[FFmpeg-devel] [PATCH 04/12] Add vector_fmul_matrix to dsputil

Mon Oct 19 02:00:24 CEST 2009

Michael Niedermayer <michaelni at gmx.at> writes:

> On Sun, Oct 18, 2009 at 11:29:22PM +0100, M?ns Rullg?rd wrote:
>> Michael Niedermayer <michaelni at gmx.at> writes:
>> 
>> > On Sun, Oct 18, 2009 at 10:13:20PM +0100, M?ns Rullg?rd wrote:
>> >> Michael Niedermayer <michaelni at gmx.at> writes:
>> >> 
>> >> > On Sun, Oct 18, 2009 at 09:17:48PM +0100, M?ns Rullg?rd wrote:
>> >> >> Michael Niedermayer <michaelni at gmx.at> writes:
>> >> > [...]
>> >> >> >> +        }
>> >> >> >> +    } else {
>> >> >> >> +        for (i = 0; i < len; i++) {
>> >> >> >> +            const float *m = mtx;
>> >> >> >> +            for (j = 0; j < w; j++) {
>> >> >> >> +                float s = 0;
>> >> >> >
>> >> >> >> +                for (k = 0; k < w; k++)
>> >> >> >> +                    s += v[k][i] * *m++;
>> >> >> >
>> >> >> > this is quite inefficient because for(k) v[k][i] needs 2
>> >> >> > memory reads a flat 2d array would be better
>> >> >> 
>> >> >> And how will the data magically transform itself into such a layout?
>> >> >
>> >> > What is the a reason that the data is not in that layout?
>> >> > If the awnser is that some decoder is implemenetd that way then my next
>> >> > question is, would there be a disadvanatge in changing it?
>> >> 
>> >> Many of the audio decoders allocate the channels separately.  I didn't
>> >> write them, so I can't say how difficult it would be to change that.
>> >
>> > for many channels it should even be faster to memcpy them instead of the
>> > double dereferences
>> > memcpy needs O(w*len)
>> > the dereferences are O(w*w*len)
>> 
>> I don't expect w to be greater than 8.
>> It will probably be 2 or 6 in most cases.
>
> for 6 channels we have 36 dereferences, a cpy copying just
> 1 value at a time needs 6 reads and 6 writes to get rid of these 36
> at that naive instruction counting level, it seems my suggesting
> with copy is faster than yours without

Can you please explain exactly what you're thinking of.  I thought you
were saying the audio channel data was to be moved such that all the
channels would be contiguous in memory instead of passing pointer to
each.  Copying it into such a layout would require w*len operations,
not w*w, and I still don't see how that would be massively more
efficient.  I also don't understand what 36 unnecessary dereferences
you're talking about.  The entire matrix must of course be read for
each sample.  We are doing len [1 x w]*[w x w] matrix multiplications.

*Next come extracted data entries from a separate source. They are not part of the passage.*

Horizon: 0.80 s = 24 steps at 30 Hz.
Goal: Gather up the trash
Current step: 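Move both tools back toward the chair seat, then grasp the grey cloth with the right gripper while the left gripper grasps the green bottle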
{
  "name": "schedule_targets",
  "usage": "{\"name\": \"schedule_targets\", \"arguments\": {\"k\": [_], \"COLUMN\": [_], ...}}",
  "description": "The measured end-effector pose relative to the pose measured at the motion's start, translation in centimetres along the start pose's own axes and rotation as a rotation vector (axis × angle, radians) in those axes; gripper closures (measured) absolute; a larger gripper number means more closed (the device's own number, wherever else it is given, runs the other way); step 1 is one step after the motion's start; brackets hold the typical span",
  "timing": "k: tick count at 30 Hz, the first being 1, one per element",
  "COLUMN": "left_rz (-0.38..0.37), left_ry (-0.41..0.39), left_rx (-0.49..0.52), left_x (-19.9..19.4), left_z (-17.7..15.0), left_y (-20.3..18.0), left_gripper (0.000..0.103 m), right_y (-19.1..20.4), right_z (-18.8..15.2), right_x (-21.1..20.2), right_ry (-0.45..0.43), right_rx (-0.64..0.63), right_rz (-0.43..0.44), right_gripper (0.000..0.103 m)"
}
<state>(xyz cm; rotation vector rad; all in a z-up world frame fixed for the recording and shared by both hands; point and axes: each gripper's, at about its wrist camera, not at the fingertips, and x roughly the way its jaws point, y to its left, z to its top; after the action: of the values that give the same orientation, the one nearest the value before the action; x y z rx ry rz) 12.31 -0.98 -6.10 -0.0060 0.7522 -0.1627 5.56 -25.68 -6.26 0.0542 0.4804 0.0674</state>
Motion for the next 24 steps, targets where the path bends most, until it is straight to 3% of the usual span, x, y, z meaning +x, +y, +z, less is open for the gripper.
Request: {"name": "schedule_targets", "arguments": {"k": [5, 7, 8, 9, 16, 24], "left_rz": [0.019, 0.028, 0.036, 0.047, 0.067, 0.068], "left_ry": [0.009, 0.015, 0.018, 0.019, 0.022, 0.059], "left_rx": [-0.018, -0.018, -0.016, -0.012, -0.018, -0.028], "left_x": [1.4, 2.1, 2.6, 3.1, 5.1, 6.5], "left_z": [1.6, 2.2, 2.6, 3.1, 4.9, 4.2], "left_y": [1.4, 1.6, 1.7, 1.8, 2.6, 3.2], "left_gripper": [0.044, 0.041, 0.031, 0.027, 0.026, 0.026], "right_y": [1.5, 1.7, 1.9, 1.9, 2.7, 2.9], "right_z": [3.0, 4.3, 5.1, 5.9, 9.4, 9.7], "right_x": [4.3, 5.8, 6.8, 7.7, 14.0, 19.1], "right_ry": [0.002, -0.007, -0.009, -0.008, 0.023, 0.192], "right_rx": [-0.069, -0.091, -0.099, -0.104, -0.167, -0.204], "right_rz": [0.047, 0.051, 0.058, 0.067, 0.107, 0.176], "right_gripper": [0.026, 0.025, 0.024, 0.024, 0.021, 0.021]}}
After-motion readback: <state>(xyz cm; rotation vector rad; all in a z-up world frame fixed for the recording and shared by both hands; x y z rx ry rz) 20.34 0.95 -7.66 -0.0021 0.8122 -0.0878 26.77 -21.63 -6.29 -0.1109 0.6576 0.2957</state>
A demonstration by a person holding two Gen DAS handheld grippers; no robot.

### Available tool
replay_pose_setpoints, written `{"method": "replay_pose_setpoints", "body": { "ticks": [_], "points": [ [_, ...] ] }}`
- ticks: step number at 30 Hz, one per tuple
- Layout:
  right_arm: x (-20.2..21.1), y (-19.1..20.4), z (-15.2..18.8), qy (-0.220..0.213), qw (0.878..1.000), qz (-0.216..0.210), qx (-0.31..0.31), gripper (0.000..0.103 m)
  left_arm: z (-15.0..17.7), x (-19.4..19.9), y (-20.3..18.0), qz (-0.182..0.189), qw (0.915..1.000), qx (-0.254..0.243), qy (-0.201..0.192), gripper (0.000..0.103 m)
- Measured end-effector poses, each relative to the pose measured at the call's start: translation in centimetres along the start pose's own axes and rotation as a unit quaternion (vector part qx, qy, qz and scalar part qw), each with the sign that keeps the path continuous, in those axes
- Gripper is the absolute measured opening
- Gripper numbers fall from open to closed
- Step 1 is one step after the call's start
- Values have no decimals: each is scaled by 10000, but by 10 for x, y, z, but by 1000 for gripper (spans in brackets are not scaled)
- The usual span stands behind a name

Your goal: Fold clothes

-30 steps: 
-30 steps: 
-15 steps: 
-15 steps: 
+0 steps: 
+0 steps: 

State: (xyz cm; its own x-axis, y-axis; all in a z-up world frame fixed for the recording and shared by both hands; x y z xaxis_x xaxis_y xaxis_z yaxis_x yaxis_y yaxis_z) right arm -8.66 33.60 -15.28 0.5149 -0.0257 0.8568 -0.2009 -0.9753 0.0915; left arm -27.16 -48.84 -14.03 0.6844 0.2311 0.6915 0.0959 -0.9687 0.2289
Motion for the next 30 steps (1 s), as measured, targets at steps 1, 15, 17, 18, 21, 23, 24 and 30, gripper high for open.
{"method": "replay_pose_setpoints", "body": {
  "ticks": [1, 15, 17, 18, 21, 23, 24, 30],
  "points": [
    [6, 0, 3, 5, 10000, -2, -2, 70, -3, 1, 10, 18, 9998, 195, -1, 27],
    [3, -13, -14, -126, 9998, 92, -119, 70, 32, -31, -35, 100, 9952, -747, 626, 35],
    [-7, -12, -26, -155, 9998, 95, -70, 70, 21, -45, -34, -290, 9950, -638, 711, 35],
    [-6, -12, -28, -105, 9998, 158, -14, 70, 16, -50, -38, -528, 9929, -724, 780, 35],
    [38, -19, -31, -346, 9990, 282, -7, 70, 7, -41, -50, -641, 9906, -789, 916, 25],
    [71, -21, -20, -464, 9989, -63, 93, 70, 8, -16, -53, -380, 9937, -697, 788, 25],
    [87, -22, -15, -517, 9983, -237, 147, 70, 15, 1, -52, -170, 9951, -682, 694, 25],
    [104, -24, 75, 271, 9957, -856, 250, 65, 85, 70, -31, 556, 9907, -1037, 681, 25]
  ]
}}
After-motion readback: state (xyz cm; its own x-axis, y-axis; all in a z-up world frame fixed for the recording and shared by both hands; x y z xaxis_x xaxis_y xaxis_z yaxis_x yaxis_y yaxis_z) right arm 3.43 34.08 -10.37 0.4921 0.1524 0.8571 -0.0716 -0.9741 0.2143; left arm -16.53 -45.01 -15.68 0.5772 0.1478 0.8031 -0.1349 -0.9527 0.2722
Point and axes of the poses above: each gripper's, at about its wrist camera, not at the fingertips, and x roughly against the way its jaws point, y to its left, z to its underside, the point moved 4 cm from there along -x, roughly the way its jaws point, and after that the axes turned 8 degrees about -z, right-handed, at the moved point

>> > also, maybe mtx would be more convenient for SIMD if its transposed
>> > before the function 
>> 
>> That's quite possible, but we can change that later.
>
> true but the later its done, the more code has to be changed at once.
> Now its just a unused dsp function that would need a trvial change.

If every implementation is at least as good with the transposed
matrix, then you're right.  If there is any reason to allow different
permutations, such as for the IDCT, there will be still be more work
needed when a new layout is added.

-- 
M?ns Rullg?rd
mans at mansr.com